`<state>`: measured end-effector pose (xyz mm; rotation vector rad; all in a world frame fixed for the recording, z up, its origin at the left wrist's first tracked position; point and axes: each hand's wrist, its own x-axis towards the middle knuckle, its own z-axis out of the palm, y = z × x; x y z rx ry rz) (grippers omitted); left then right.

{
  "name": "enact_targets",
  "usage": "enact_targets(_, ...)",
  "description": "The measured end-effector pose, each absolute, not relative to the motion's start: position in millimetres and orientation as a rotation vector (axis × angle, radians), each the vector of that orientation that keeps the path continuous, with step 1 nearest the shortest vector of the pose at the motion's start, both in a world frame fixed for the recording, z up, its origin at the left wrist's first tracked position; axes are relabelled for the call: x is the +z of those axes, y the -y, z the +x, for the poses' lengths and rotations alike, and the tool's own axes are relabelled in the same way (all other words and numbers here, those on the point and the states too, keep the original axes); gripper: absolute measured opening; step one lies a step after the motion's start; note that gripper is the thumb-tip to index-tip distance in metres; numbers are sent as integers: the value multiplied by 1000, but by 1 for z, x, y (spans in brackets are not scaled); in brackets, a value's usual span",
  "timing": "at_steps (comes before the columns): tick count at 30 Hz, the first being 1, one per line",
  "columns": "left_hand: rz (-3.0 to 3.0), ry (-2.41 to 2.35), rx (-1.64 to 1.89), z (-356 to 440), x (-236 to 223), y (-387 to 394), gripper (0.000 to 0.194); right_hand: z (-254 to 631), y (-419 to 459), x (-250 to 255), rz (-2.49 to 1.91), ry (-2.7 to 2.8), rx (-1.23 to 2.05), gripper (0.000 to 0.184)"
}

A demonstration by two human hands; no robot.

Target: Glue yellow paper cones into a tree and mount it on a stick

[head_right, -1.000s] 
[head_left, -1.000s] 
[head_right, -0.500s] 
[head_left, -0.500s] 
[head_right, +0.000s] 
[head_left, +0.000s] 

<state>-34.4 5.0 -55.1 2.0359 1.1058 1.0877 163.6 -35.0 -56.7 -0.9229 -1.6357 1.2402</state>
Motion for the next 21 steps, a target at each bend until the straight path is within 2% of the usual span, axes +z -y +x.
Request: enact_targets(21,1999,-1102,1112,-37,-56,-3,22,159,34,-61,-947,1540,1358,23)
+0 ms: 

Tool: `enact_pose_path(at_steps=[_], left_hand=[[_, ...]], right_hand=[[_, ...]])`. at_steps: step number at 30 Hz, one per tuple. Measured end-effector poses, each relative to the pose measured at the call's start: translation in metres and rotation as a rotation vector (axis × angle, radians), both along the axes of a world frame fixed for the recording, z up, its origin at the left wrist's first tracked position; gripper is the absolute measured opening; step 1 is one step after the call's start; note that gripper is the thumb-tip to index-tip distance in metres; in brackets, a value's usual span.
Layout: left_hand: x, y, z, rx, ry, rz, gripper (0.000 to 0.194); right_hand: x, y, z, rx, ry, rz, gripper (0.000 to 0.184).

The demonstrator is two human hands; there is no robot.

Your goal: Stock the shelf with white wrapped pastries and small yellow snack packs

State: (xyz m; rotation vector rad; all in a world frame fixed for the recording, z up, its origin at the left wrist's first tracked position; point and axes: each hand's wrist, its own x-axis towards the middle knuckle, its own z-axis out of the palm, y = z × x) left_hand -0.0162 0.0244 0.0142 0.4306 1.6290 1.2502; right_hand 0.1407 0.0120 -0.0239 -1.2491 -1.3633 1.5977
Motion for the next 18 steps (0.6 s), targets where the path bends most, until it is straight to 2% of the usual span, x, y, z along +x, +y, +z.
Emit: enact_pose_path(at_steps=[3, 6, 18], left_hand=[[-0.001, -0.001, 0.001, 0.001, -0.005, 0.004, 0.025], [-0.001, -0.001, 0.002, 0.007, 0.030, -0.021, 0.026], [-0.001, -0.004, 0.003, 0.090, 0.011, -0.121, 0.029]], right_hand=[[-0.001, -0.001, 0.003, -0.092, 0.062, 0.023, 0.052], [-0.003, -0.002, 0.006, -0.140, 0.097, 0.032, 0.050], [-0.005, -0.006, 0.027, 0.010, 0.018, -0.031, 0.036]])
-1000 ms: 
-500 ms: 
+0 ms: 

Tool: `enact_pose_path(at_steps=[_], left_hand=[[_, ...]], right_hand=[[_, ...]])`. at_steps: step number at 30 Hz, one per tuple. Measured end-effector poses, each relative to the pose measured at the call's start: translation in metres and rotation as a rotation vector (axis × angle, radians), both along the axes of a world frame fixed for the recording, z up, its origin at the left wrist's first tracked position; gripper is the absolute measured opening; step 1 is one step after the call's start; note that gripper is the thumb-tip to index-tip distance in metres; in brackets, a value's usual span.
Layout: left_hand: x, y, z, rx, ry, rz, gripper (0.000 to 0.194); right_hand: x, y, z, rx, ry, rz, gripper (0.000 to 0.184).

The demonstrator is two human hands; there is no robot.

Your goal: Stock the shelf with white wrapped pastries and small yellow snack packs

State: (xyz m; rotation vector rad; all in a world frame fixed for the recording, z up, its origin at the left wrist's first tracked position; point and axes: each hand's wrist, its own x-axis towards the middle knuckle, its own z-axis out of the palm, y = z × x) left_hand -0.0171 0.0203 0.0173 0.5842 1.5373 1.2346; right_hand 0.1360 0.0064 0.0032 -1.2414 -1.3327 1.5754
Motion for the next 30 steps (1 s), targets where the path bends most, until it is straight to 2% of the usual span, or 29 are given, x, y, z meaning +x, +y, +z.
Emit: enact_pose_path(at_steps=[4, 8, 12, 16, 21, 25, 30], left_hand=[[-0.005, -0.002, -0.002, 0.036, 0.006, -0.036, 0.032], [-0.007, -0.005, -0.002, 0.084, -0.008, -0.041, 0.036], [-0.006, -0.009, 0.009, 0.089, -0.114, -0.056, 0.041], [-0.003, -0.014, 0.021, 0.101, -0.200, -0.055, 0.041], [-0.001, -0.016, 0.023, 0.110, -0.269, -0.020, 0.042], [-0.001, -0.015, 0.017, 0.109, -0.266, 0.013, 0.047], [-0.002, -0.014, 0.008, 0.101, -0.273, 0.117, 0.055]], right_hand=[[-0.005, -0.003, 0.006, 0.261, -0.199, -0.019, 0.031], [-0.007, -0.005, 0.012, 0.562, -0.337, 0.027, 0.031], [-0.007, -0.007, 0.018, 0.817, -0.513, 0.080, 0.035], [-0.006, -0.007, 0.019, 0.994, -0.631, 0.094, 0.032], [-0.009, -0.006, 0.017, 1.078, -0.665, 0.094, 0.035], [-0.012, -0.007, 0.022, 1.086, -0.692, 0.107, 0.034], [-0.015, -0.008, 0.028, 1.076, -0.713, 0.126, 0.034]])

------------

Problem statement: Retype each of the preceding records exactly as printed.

Result of this exercise:
`<state>`: measured end-effector pose (xyz mm; rotation vector rad; all in a world frame fixed for the recording, z up, its origin at the left wrist's first tracked position; point and axes: each hand's wrist, its own x-axis towards the middle knuckle, its own z-axis out of the palm, y = z × x; x y z rx ry rz) (grippers omitted); left then right.

{
  "name": "enact_targets",
  "usage": "enact_targets(_, ...)",
  "description": "The measured end-effector pose, each absolute, not relative to the motion's start: position in millimetres and orientation as a rotation vector (axis × angle, radians), each the vector of that orientation that keeps the path continuous, with step 1 nearest the shortest vector of the pose at the motion's start, both in a world frame fixed for the recording, z up, its origin at the left wrist's first tracked position; axes are relabelled for the call: x is the +z of those axes, y the -y, z the +x, for the poses' lengths and rotations alike, and the tool's own axes are relabelled in the same way (all other words and numbers here, those on the point and the states too, keep the original axes); gripper: absolute measured opening; step one lies a step after the motion's start; note that gripper is the thumb-tip to index-tip distance in metres; numbers are sent as integers: the value multiplied by 1000, but by 1 for z, x, y (spans in brackets are not scaled); in brackets, a value's usual span",
  "timing": "at_steps (comes before the columns): tick count at 30 Hz, the first being 1, one per line",
  "columns": "left_hand: rz (-3.0 to 3.0), ry (-2.41 to 2.35), rx (-1.64 to 1.89), z (-356 to 440), x (-236 to 223), y (-387 to 394), gripper (0.000 to 0.194); right_hand: z (-254 to 631), y (-419 to 459), x (-250 to 255), rz (-2.49 to 1.91), ry (-2.7 to 2.8), rx (-1.23 to 2.05), gripper (0.000 to 0.184)"
}

A demonstration by two human hands; no robot.

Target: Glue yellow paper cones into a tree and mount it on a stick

[head_right, -1.000s] 
[head_left, -1.000s] 
[head_right, -0.500s] 
[head_left, -0.500s] 
[head_right, +0.000s] 
[head_left, +0.000s] 

<state>-34.4 5.0 -55.1 2.0359 1.1058 1.0877 163.6 -35.0 -56.7 -0.9229 -1.6357 1.2402</state>
Motion for the next 21 steps, a target at each bend until the straight path is within 2% of the usual span, axes +z -y +x.
Request: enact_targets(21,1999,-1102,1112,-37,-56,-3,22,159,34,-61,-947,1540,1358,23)
+0 ms: 

Tool: `enact_pose_path(at_steps=[_], left_hand=[[_, ...]], right_hand=[[_, ...]])`. at_steps: step number at 30 Hz, one per tuple. Measured end-effector poses, each relative to the pose measured at the call's start: translation in metres and rotation as a rotation vector (axis × angle, radians), both along the axes of a world frame fixed for the recording, z up, its origin at the left wrist's first tracked position; gripper is the absolute measured opening; step 1 is one step after the call's start; note that gripper is the thumb-tip to index-tip distance in metres; in brackets, a value's usual span.
Layout: left_hand: x, y, z, rx, ry, rz, gripper (0.000 to 0.194); right_hand: x, y, z, rx, ry, rz, gripper (0.000 to 0.184).

The demonstrator is two human hands; there is no robot.

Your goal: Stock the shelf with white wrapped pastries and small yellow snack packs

State: (xyz m; rotation vector rad; all in a world frame fixed for the recording, z up, its origin at the left wrist's first tracked position; point and axes: each hand's wrist, its own x-axis towards the middle knuckle, its own z-axis out of the palm, y = z × x) left_hand -0.0162 0.0244 0.0142 0.4306 1.6290 1.2502; right_hand 0.1407 0.0120 -0.0239 -1.2491 -1.3633 1.5977
Motion for the next 18 steps (0.6 s), targets where the path bends most, until it is straight to 2% of the usual span, x, y, z along +x, +y, +z.
Emit: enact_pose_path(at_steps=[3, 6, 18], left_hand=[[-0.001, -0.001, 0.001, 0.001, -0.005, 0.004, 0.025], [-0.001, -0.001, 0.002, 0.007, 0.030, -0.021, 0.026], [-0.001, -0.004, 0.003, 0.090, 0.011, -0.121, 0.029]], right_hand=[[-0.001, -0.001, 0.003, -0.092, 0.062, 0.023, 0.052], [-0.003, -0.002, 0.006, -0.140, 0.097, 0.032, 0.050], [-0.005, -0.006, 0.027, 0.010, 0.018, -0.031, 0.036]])
-1000 ms: 
-500 ms: 
+0 ms: 

Tool: `enact_pose_path(at_steps=[_], left_hand=[[_, ...]], right_hand=[[_, ...]])`. at_steps: step number at 30 Hz, one per tuple. Measured end-effector poses, each relative to the pose measured at the call's start: translation in metres and rotation as a rotation vector (axis × angle, radians), both along the axes of a world frame fixed for the recording, z up, its origin at the left wrist's first tracked position; gripper is the absolute measured opening; step 1 is one step after the call's start; note that gripper is the thumb-tip to index-tip distance in metres; in brackets, a value's usual span.
Layout: left_hand: x, y, z, rx, ry, rz, gripper (0.000 to 0.194); right_hand: x, y, z, rx, ry, rz, gripper (0.000 to 0.184).

The demonstrator is two human hands; there is no robot.

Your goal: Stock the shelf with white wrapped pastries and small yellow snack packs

State: (xyz m; rotation vector rad; all in a world frame fixed for the recording, z up, its origin at the left wrist's first tracked position; point and axes: each hand's wrist, its own x-axis towards the middle knuckle, its own z-axis out of the palm, y = z × x) left_hand -0.0171 0.0203 0.0173 0.5842 1.5373 1.2346; right_hand 0.1360 0.0064 0.0032 -1.2414 -1.3327 1.5754
Motion for the next 30 steps (1 s), targets where the path bends most, until it is straight to 2% of the usual span, or 29 are given, x, y, z meaning +x, +y, +z.
Emit: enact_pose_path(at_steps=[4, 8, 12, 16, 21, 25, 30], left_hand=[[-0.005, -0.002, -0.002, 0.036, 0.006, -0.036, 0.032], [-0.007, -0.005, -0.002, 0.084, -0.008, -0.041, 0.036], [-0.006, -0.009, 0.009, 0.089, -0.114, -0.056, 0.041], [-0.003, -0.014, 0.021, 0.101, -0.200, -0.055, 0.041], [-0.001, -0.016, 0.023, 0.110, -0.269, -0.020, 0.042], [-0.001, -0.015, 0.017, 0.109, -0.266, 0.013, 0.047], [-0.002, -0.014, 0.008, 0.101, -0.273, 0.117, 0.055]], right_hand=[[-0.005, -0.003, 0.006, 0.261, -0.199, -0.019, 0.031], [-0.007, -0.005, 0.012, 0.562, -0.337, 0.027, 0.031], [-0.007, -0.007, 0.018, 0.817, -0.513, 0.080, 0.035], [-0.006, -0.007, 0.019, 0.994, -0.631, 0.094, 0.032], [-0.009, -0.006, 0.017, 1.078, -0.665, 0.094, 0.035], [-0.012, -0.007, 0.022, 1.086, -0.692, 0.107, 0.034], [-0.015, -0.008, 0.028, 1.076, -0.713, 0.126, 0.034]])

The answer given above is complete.